• YOUR GOAL:
Report, as a single number, how many lines of the records contain the word "picture".

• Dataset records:
Segment Open

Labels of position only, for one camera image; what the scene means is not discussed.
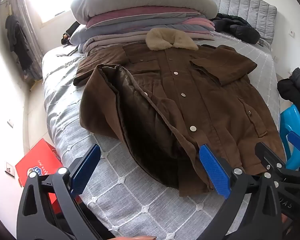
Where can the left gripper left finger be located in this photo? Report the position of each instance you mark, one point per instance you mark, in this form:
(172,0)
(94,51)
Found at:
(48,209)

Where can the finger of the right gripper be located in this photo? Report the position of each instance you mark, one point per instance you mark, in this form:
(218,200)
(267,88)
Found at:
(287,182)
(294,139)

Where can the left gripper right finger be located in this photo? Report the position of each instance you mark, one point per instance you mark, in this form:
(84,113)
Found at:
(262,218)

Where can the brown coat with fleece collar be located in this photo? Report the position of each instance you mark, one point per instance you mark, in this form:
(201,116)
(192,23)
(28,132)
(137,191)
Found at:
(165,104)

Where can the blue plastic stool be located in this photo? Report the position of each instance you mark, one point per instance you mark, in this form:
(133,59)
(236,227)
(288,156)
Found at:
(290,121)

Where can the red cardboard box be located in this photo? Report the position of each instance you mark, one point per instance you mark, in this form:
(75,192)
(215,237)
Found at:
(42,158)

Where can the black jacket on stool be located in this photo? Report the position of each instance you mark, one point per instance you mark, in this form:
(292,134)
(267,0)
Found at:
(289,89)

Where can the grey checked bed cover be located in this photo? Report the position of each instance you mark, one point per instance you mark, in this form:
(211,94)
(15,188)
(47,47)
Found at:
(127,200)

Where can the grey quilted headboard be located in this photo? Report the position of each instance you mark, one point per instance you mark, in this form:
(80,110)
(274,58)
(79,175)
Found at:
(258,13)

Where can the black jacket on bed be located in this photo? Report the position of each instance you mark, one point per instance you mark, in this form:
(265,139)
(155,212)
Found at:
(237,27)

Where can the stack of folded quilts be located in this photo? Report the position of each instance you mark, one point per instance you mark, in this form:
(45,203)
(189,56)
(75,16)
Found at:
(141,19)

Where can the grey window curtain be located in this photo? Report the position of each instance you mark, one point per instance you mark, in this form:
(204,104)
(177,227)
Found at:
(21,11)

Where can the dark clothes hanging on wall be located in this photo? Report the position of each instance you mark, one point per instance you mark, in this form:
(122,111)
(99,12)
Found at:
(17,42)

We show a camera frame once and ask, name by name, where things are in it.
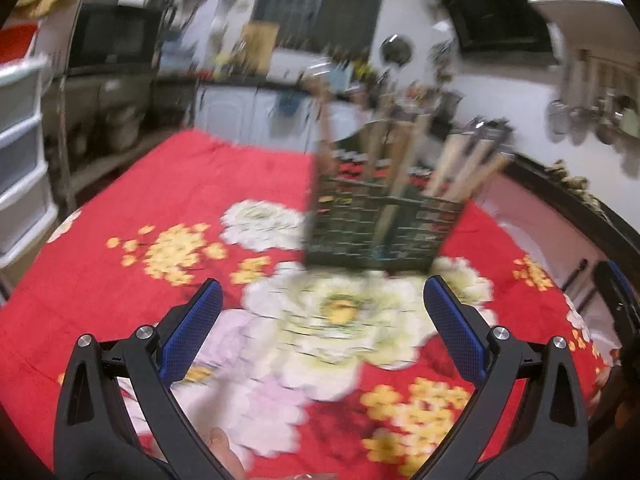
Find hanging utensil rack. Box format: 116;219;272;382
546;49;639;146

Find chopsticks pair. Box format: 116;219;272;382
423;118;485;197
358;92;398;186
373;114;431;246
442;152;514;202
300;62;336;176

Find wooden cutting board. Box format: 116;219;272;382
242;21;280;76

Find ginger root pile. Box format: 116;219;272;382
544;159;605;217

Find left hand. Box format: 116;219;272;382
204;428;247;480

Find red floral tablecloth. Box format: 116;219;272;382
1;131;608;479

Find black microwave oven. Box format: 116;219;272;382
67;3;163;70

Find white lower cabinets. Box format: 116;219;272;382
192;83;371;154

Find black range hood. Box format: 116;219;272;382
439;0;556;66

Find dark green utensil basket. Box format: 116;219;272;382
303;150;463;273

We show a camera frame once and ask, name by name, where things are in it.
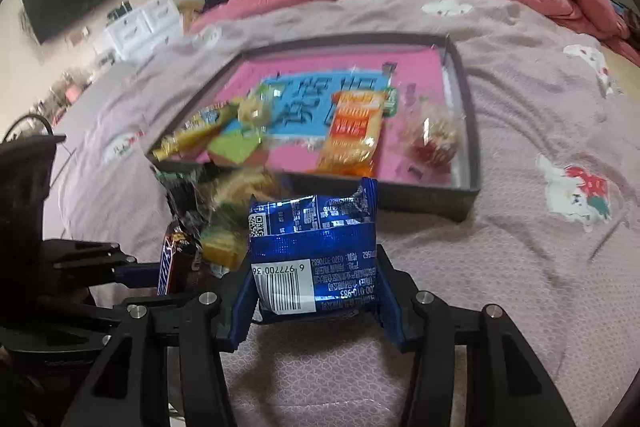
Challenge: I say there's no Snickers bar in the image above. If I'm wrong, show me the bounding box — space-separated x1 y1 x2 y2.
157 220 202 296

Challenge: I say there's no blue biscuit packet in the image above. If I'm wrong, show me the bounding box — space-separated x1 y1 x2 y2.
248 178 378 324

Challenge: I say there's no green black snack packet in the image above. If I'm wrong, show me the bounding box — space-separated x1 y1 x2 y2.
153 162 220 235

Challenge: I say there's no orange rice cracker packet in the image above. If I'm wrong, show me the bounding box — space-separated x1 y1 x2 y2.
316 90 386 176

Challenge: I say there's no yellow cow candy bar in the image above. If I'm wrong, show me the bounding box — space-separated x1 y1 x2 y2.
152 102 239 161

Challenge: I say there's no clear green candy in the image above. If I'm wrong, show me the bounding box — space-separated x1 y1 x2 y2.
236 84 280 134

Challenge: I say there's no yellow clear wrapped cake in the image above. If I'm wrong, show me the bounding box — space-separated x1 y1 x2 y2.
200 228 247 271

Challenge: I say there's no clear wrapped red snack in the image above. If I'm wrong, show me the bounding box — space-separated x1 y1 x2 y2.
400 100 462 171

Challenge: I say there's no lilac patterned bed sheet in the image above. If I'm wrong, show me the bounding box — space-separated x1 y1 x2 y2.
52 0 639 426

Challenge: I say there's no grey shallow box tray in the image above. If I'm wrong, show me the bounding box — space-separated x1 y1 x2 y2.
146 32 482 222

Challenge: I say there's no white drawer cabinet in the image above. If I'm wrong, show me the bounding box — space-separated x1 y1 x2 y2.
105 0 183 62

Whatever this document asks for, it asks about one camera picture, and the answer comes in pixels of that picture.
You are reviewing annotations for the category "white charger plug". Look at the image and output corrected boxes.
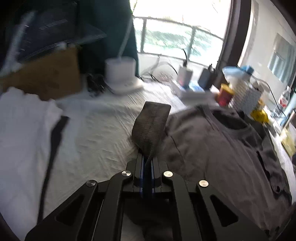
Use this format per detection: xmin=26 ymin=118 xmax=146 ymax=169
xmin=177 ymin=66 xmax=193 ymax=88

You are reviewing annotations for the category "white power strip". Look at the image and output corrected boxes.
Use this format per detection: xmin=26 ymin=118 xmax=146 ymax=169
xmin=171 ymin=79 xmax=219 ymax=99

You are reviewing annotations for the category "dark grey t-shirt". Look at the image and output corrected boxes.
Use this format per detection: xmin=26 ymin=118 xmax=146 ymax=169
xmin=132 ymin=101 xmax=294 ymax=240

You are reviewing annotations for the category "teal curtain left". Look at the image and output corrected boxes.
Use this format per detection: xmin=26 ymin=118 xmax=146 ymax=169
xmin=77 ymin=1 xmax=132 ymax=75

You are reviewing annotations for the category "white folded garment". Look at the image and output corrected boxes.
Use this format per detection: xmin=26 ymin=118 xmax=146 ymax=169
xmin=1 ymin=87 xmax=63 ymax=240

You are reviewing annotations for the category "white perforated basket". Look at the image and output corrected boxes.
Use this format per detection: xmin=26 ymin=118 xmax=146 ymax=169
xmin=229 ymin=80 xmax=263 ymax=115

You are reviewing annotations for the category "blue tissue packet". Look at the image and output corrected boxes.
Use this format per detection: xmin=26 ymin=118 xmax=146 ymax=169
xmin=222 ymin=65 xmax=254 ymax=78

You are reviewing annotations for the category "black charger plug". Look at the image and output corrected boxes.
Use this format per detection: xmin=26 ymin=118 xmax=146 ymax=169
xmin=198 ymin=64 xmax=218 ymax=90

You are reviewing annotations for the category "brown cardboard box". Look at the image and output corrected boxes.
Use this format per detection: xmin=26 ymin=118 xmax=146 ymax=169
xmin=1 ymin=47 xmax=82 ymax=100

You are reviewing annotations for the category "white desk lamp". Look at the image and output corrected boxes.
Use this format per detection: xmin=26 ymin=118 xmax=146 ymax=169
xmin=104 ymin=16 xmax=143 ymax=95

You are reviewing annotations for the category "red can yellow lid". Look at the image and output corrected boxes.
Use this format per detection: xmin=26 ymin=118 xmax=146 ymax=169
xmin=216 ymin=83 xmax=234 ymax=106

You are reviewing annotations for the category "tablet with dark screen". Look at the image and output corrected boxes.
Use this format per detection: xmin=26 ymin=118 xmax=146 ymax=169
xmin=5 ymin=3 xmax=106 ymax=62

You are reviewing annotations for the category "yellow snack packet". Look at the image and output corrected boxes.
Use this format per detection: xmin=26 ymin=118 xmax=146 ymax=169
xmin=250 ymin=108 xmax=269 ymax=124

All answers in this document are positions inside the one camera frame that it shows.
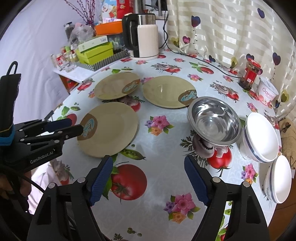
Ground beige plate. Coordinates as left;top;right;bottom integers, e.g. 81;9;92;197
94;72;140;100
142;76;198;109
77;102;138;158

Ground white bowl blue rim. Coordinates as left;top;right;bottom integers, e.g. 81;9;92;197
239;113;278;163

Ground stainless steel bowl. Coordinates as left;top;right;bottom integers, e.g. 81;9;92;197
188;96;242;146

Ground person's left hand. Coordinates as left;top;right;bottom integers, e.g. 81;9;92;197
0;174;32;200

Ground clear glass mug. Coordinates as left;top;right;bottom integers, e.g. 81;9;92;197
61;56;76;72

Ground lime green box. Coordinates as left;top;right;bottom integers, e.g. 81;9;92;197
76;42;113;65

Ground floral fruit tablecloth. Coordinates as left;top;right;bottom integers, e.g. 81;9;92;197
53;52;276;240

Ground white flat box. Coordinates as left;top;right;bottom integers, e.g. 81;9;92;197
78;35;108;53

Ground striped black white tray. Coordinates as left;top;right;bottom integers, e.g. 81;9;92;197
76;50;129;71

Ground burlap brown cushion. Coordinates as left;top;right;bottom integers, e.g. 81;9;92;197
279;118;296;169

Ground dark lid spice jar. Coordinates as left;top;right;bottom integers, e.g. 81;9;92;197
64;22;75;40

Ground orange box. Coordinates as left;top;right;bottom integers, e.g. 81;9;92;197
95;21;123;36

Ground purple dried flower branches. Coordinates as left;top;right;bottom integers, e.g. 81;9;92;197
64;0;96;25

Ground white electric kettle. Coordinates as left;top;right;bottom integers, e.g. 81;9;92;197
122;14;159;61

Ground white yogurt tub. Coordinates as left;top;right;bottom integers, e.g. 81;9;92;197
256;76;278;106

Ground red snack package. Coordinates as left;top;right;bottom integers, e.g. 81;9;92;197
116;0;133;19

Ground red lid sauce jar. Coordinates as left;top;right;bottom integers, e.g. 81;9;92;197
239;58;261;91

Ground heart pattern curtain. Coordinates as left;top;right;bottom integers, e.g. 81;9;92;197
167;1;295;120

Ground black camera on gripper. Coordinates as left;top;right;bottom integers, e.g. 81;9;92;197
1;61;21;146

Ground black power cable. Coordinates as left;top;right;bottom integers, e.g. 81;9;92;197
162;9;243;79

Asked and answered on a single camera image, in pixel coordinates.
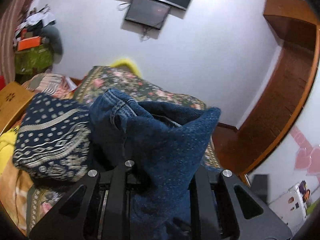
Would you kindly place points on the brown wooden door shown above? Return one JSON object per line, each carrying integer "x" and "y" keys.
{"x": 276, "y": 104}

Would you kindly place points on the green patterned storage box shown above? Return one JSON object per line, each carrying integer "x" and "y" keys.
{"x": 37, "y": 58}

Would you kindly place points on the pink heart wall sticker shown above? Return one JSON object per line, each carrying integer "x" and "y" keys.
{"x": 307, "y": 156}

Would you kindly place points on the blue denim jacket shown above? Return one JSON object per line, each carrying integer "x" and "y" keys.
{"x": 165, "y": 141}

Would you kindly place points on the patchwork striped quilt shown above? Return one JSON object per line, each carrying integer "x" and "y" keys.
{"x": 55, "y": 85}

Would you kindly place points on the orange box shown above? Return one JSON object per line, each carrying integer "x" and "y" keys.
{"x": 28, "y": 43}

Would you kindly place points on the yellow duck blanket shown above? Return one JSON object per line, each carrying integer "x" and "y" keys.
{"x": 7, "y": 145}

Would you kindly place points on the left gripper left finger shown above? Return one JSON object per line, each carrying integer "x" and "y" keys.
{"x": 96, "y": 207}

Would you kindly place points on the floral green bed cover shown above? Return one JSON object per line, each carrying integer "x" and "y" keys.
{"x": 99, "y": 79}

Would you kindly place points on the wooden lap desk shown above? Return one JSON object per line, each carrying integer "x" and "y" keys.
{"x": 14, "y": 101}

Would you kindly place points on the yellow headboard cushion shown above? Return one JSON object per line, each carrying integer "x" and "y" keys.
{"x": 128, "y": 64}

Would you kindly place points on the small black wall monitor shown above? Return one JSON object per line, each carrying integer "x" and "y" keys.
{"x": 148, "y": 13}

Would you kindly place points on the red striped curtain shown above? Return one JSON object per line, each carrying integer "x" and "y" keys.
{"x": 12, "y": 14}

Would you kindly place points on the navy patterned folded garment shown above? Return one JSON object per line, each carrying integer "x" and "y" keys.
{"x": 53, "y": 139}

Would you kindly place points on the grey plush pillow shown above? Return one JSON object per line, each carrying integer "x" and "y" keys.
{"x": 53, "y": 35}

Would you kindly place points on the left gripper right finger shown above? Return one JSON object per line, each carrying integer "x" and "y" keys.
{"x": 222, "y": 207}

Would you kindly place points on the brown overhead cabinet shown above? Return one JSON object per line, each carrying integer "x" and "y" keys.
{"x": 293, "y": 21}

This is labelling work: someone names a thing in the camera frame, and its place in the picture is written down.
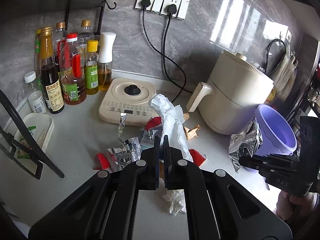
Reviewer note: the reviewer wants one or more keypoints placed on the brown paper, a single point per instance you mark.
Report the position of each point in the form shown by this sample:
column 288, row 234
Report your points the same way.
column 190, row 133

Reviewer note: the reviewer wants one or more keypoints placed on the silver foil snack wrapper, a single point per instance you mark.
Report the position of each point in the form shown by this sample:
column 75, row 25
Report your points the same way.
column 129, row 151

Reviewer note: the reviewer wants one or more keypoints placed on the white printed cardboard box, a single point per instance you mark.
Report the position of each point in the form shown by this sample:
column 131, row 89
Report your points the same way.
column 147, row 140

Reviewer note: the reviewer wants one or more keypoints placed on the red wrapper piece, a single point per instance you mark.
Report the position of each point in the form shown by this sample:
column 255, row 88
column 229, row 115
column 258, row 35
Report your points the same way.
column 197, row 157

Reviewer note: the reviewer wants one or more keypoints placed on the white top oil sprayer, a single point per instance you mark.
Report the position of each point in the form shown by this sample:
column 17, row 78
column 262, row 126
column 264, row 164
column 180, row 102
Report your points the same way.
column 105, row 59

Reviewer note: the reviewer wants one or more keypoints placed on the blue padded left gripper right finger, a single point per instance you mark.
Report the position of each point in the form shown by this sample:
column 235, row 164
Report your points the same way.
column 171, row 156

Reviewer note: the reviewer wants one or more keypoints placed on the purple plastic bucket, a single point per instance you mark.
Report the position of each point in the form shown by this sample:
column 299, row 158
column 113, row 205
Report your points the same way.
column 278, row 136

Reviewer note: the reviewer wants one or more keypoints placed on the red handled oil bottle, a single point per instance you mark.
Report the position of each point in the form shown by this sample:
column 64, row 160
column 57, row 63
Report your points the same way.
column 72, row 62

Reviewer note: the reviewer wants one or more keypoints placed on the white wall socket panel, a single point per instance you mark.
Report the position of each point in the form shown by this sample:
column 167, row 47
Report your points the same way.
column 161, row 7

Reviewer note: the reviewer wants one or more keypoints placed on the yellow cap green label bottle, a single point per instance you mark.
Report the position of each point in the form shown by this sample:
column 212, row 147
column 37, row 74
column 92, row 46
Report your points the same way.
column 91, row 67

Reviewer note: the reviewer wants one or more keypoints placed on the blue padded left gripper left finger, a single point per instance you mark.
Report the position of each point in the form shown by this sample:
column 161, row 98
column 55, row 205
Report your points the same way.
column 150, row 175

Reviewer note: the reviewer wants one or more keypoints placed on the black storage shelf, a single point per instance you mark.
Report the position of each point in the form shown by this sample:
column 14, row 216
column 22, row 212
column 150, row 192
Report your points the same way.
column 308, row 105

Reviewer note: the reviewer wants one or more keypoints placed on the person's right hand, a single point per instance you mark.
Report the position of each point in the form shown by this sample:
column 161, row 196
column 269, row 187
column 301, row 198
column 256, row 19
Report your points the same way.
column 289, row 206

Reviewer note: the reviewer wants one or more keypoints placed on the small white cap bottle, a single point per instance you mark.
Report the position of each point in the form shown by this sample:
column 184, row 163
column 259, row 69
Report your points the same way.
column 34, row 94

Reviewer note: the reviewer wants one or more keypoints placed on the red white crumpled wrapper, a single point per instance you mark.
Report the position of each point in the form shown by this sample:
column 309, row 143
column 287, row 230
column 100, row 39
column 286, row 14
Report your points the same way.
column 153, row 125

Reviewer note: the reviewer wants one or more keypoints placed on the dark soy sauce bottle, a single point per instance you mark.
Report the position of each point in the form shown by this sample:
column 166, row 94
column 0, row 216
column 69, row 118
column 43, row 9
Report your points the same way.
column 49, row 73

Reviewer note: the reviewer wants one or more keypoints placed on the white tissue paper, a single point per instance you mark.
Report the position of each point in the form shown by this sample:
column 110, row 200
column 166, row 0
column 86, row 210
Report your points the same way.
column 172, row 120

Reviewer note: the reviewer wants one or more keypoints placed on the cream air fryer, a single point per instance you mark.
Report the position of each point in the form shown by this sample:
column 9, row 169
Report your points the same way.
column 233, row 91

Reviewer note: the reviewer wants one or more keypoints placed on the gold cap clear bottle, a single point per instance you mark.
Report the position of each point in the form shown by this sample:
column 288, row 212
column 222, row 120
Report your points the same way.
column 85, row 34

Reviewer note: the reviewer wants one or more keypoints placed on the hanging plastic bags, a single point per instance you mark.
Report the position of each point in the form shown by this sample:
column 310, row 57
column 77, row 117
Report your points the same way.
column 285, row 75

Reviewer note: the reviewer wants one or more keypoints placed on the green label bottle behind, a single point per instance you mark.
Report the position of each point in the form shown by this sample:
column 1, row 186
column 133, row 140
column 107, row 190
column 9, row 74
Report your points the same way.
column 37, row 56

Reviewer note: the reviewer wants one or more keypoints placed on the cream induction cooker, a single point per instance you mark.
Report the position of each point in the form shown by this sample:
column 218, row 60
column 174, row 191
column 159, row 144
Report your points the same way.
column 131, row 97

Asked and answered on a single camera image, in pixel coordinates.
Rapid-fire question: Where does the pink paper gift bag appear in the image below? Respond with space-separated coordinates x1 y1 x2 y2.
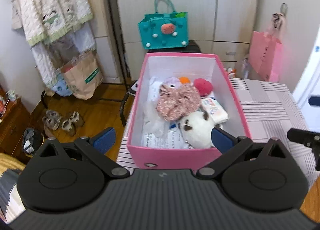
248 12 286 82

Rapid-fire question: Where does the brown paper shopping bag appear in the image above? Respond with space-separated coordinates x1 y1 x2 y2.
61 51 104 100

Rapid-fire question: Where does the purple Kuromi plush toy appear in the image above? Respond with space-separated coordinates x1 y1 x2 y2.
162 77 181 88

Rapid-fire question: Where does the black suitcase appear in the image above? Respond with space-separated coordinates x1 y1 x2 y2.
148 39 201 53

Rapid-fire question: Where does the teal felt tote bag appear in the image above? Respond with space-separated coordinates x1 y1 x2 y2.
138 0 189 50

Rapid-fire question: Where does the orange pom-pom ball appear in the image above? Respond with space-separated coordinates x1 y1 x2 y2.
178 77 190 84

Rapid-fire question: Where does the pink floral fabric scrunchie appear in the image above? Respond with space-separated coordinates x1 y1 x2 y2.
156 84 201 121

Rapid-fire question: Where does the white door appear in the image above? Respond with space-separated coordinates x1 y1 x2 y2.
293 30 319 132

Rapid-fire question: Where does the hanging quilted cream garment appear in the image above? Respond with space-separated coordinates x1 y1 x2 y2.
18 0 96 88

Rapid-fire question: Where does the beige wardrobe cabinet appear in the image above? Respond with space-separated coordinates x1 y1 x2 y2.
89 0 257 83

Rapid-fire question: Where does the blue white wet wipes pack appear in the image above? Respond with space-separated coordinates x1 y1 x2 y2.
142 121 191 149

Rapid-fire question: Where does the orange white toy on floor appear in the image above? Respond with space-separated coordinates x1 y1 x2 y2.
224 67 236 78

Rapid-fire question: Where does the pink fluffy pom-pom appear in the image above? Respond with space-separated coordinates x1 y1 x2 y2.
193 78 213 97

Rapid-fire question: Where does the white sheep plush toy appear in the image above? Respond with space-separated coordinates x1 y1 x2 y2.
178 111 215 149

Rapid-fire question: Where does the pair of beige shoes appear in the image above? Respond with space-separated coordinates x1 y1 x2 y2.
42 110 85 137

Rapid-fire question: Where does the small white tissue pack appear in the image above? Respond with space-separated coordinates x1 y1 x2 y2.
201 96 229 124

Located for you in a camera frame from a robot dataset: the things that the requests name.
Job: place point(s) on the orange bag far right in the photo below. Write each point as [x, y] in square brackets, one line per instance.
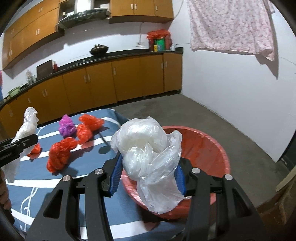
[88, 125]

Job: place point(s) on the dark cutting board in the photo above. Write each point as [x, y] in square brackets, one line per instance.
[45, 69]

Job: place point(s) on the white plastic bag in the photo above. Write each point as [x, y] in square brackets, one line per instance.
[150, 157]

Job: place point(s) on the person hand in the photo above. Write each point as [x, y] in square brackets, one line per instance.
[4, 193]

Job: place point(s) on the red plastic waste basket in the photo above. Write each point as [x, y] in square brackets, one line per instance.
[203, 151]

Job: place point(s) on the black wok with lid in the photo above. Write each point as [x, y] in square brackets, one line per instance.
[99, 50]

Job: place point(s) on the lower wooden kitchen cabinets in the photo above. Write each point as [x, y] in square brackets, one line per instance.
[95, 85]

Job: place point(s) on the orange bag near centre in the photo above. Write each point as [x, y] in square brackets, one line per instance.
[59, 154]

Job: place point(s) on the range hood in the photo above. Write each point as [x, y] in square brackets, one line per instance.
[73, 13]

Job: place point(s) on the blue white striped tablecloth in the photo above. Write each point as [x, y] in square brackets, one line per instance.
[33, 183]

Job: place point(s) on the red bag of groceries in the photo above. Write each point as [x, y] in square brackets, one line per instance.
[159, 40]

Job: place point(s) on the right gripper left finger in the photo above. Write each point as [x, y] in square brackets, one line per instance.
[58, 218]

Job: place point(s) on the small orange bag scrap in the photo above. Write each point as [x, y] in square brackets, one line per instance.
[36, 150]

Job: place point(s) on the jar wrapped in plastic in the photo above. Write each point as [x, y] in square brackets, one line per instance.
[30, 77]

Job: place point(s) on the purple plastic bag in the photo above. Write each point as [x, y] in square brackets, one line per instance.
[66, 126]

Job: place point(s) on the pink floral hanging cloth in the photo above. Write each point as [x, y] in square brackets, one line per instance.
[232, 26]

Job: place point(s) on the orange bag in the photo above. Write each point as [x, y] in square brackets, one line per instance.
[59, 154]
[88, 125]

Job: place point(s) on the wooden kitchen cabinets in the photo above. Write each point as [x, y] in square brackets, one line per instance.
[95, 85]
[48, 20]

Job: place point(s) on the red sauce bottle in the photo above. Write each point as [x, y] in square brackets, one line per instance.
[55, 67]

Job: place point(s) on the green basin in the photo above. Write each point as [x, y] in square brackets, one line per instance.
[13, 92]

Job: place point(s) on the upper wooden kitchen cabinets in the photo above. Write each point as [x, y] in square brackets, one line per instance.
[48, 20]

Segment Closed

• SOLUTION FOR THIS TASK:
2